A Revolution on the Move – Mobile at the SAP Conference for Banking

Listen to Matthew Talbot, SVP Mobile Commerce for Sybase 365, talking about the mobile revolution in banking, and the way SAP Banking is helping customers to stay ahead.

http://youtu.be/WVYS7L1QY7o

The mobile revolution was high up on the list of priorities for many of the customers and partners at the SAP International Conference for Banking – and not just in the dedicated mobile presentations.

Dave Curran of Commonwealth Bank of Australia warned against thinking that “a mobile solution” was a single product: customers want to do different banking tasks using different devices at different times of the day. In fact, banking on tablets by CBA’s customers in Australia peaked during the TV talent show The Voice. When tablet owners were sitting down to watch TV, they took the opportunity to catch up on their banking tasks.

Thorsten Weinrich of SAP, opening the dedicated mobile sessions, cited Gartner’s “rule of three” – if you have three mobile applications, three operating systems or three back-end systems you should have a mobile platform – not just for the benefit of customers but for employees.
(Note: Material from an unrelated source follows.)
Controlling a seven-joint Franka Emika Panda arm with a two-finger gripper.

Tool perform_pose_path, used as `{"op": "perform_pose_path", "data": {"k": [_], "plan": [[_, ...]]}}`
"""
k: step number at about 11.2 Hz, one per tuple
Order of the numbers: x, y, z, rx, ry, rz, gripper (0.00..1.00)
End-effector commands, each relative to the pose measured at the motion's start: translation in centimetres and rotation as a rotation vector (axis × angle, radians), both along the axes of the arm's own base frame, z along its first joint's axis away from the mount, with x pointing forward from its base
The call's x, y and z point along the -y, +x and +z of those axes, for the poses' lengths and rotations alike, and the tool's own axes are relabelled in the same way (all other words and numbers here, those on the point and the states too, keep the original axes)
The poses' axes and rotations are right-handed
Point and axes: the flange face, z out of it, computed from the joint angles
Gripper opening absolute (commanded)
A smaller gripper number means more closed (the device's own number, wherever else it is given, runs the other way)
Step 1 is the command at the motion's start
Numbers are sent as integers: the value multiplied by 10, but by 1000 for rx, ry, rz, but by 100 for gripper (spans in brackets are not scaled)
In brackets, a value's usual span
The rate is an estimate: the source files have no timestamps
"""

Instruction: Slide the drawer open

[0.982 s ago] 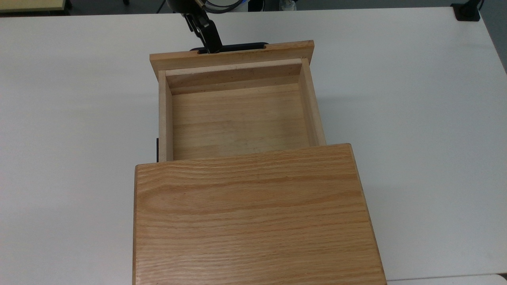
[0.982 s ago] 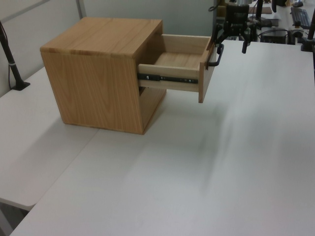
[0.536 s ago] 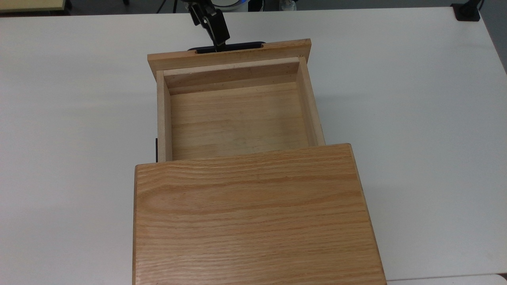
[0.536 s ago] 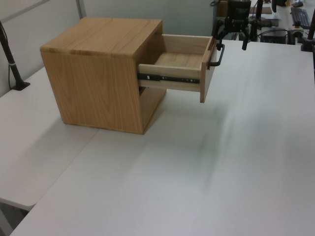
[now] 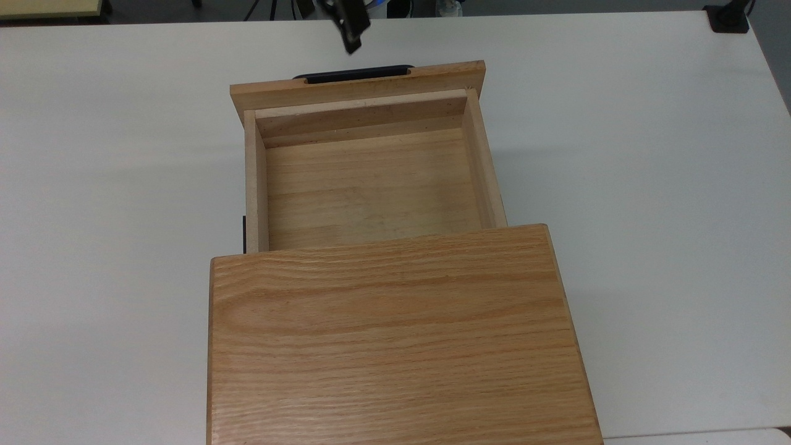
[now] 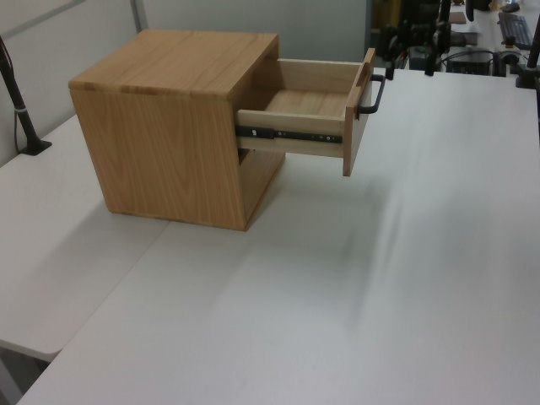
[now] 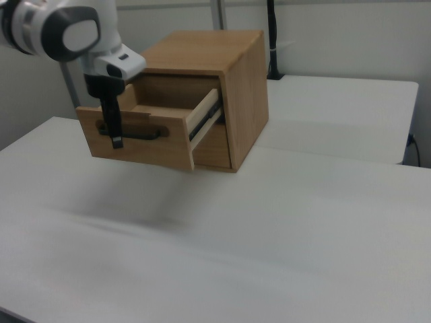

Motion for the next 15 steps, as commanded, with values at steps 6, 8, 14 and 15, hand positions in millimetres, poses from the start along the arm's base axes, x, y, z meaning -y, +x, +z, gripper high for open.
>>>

Fanie van Heerden of Standard Bank showed how mobility could work for employees and customers. Sales agents went to unbanked people in South Africa, equipped with Android smartphones. Using the SAP Unwired Platform, they could photograph and upload identity documents, open a bank account and activate a bank card within ten minutes. Then, the new account owner could use their own, more basic mobile phones to perform simple banking tasks – often for the first time.

Then the focus changed from one of Africa’s largest and oldest banks to one of Europe’s newest, VoiceCash Bank, a startup with 60 employees. Using SAP’s Sybase 365 Mobiliser products, VoiceCash is helping another underserved community – migrant workers in Europe – to send money back to their families, and creating prepaid, mobile-enabled credit cards.

These not only allow traditional users to control their spending, but also give communities who find it hard to get traditional credit cards – the unbanked and those with limited credit histories – the ability to access services reliant on credit card payments, such as e-commerce.

Mobile services are not just changing the way core audiences – relatively affluent and connected customers – are banking, but also opening up new markets, and changing the way banks themselves work.